RECORDED DATA:
━━━━━━
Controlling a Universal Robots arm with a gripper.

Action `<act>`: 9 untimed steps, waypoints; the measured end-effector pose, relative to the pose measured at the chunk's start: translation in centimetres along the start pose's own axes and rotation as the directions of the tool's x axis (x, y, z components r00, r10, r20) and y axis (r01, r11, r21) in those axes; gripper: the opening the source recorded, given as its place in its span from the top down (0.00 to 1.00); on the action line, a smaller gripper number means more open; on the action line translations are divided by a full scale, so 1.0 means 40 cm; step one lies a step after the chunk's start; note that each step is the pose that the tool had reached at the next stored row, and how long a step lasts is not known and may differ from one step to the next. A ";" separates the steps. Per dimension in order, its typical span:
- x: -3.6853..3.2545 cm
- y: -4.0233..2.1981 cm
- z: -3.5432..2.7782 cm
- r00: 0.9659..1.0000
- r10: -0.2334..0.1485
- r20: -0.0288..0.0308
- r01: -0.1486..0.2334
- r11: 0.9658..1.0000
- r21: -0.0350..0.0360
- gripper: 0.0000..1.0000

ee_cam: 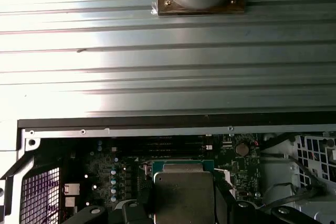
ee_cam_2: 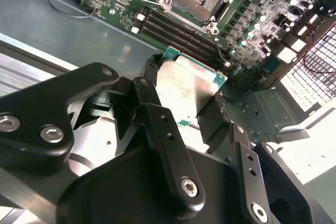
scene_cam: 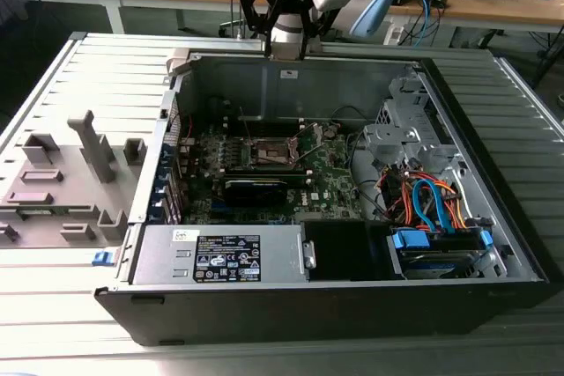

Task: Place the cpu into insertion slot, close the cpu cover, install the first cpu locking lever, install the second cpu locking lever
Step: 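Place the cpu into insertion slot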

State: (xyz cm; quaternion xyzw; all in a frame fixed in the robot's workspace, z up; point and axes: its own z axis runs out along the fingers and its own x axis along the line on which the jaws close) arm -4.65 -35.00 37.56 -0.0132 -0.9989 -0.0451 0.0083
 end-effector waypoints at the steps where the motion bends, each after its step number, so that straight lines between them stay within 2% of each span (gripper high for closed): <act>1: 0.000 0.000 0.001 1.000 0.000 0.000 0.000 1.000 0.000 0.45; 9: 0.000 0.000 0.006 1.000 0.000 0.000 0.000 1.000 0.001 0.45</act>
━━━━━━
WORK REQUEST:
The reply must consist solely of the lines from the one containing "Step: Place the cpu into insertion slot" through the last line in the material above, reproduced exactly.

TASK RESPONSE:
Step: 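Place the cpu into insertion slot
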
State: (xyz cm; quaternion xyzw; all in a frame fixed in the robot's workspace, z up; point and axes: its own z axis runs out along the fingers and its own x axis along the line on which the jaws close) arm -4.65 -35.00 37.56 -0.0132 -0.9989 -0.0451 0.0083
 end-effector waypoints at the steps where the motion bends, each after its step number, so that straight lines between them stay within 2% of each span (gripper high for closed): <act>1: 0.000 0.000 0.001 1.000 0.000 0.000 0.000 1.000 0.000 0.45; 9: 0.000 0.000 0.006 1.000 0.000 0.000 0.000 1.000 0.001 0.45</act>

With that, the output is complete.